## [Directions]
Looking at the data below, how many lines include the word "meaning"? Respond with the number only.

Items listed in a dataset
= = = = = = =
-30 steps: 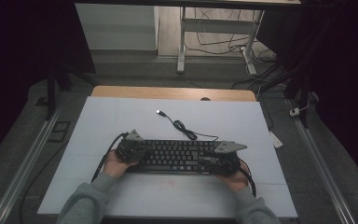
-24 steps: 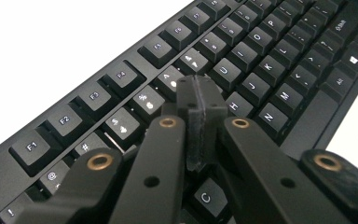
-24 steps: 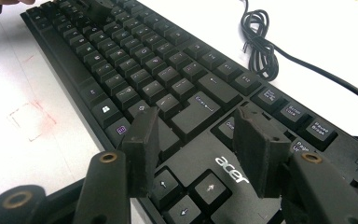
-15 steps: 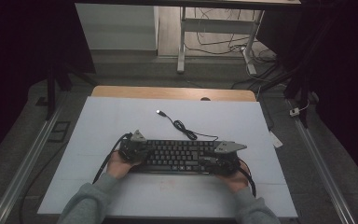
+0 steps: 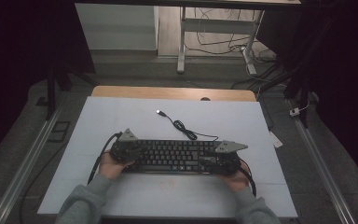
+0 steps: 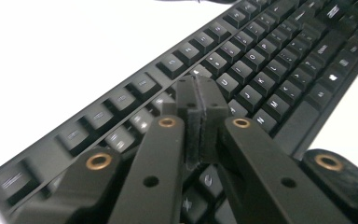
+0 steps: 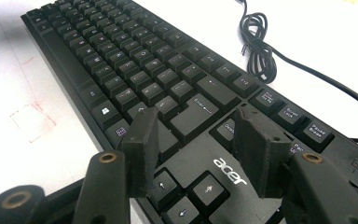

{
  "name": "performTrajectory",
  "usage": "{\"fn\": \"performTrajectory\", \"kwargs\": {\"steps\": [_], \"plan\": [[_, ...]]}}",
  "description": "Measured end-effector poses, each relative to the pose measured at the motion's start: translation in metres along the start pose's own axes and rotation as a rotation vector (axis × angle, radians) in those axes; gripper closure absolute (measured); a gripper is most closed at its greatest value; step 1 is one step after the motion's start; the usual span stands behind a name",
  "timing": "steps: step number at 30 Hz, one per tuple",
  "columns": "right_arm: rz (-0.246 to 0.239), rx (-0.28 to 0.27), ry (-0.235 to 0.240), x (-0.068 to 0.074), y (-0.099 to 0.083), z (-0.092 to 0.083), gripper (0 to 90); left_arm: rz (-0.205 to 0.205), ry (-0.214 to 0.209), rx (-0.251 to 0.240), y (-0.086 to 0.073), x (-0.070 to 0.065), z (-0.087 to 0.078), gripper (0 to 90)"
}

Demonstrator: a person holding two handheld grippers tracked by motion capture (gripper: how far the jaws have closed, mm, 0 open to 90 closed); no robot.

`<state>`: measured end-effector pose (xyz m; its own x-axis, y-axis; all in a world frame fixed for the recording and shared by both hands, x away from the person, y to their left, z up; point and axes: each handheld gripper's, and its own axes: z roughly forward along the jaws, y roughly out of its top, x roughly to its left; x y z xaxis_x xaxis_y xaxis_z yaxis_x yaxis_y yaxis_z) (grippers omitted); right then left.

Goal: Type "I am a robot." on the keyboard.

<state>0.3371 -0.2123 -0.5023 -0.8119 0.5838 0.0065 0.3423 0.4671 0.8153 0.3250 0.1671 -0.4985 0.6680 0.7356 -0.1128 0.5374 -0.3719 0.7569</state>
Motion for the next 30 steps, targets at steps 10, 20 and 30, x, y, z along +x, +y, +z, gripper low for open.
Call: {"fn": "performTrajectory", "kwargs": {"steps": [10,20,30], "plan": [[-0.005,-0.003,-0.004,-0.001,0.001,0.000,50.7,-0.064,0.004,-0.026,-0.019,0.007,-0.028,50.0],[-0.006,-0.017,0.008,0.001,0.003,0.001,50.4,-0.106,0.034,-0.031,-0.037,0.012,-0.045,37.9],[-0.014,-0.029,0.024,0.005,0.011,0.007,50.4,-0.114,0.041,-0.016,-0.045,0.014,-0.047,34.8]]}}
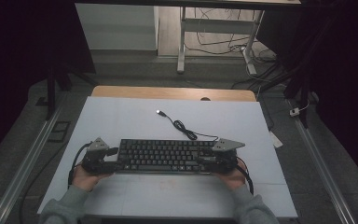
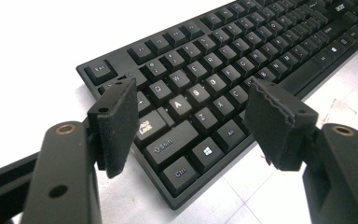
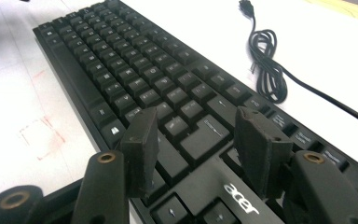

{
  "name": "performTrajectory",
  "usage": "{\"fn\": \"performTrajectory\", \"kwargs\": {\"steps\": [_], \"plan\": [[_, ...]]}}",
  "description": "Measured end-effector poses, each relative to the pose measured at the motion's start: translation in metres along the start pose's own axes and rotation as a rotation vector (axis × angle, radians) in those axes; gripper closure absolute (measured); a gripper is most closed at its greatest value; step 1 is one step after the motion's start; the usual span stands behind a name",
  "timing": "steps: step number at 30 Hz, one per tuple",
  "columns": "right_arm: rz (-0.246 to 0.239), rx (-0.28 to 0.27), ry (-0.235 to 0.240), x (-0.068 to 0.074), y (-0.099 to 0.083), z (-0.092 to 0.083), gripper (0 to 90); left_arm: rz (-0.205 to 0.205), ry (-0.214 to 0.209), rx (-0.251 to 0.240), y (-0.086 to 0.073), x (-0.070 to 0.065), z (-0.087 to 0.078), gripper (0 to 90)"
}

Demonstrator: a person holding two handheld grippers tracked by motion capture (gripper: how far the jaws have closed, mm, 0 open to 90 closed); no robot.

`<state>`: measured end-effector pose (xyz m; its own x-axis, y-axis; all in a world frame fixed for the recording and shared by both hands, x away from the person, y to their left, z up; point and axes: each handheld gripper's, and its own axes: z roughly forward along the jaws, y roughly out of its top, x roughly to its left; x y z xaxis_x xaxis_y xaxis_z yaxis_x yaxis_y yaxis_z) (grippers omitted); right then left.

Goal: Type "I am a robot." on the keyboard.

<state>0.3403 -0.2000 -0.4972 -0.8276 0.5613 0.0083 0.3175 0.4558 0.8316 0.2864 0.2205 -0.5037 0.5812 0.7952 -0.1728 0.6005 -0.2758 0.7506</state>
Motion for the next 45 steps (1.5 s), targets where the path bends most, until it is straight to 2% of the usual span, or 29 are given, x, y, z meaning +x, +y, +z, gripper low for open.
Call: {"fn": "performTrajectory", "kwargs": {"steps": [9,16,20,23,27,35,40,45], "plan": [[-0.004,-0.008,0.010,0.004,0.006,0.005,51.6,0.006,0.000,0.010,-0.001,0.000,0.002,34.5],[0.000,-0.010,0.025,0.008,0.018,0.013,57.3,0.006,0.001,0.015,-0.001,0.000,0.003,34.4],[0.004,0.010,0.030,0.010,0.023,0.019,68.2,0.006,0.002,0.015,-0.001,0.000,0.003,34.4],[0.016,0.031,0.054,0.011,0.024,0.025,78.6,0.006,0.001,0.017,-0.001,0.000,0.004,34.4],[0.008,0.071,0.084,0.014,0.027,0.035,89.9,0.007,-0.001,0.022,-0.002,0.000,0.005,34.2],[-0.026,0.132,0.141,0.028,0.032,0.058,90.0,0.005,0.001,0.024,-0.002,0.000,0.006,33.7],[-0.036,0.166,0.151,0.032,0.030,0.067,90.0,0.005,-0.002,0.030,-0.002,0.000,0.006,33.2],[-0.032,0.171,0.150,0.033,0.028,0.070,90.0,0.006,-0.001,0.032,-0.002,0.000,0.007,33.0]]}}
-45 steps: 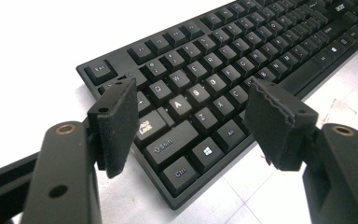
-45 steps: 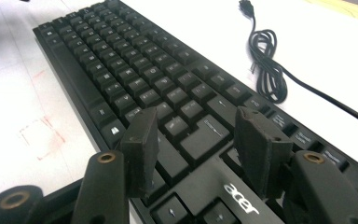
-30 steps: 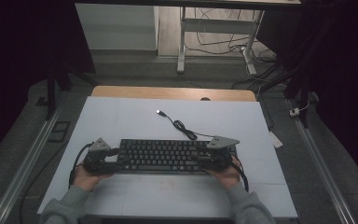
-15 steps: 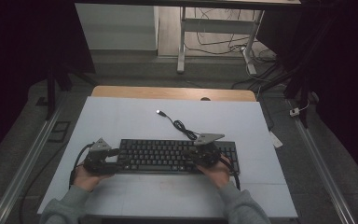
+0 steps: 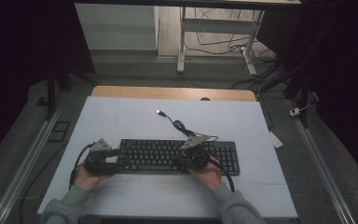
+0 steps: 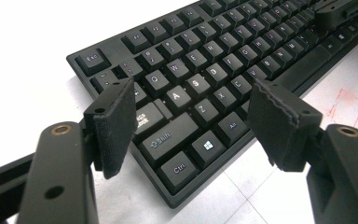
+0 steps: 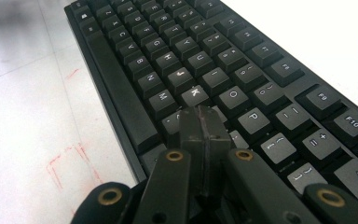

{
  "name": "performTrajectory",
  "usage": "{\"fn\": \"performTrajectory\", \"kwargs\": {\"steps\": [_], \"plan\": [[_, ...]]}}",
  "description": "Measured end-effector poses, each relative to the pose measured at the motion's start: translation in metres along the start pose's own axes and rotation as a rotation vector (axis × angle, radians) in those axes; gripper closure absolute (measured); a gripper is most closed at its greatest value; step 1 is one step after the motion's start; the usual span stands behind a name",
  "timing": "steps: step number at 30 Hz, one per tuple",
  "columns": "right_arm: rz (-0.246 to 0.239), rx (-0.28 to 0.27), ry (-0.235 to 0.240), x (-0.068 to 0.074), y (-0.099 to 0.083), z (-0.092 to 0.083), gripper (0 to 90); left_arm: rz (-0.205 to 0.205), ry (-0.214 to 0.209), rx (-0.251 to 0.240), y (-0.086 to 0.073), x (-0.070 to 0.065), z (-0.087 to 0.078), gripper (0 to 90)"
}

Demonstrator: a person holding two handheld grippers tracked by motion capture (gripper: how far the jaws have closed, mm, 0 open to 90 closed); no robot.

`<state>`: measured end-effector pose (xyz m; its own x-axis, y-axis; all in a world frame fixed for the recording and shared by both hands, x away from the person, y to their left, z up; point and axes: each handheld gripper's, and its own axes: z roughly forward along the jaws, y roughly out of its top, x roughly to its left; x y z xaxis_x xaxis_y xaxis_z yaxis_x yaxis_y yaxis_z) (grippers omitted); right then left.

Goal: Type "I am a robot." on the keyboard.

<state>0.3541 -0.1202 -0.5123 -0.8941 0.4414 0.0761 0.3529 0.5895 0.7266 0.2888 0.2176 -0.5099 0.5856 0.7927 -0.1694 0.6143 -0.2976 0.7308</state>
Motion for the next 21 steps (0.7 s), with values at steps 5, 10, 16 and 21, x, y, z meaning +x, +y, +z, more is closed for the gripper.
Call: {"fn": "performTrajectory", "kwargs": {"steps": [5,10,16,21], "plan": [[-0.005,0.012,-0.011,0.001,-0.001,0.004,90.0,0.001,-0.001,0.003,0.000,0.000,0.001,32.9],[-0.019,0.001,-0.026,0.002,-0.001,0.002,90.0,0.004,-0.001,0.003,0.000,-0.001,0.001,32.8],[-0.009,-0.085,-0.060,-0.003,-0.001,-0.017,90.0,0.002,0.001,0.003,-0.001,0.000,0.000,32.9],[0.032,-0.119,-0.138,-0.010,-0.010,-0.031,65.1,0.007,0.001,0.003,0.000,-0.001,0.001,32.8]]}}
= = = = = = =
## [Solution to this problem]
2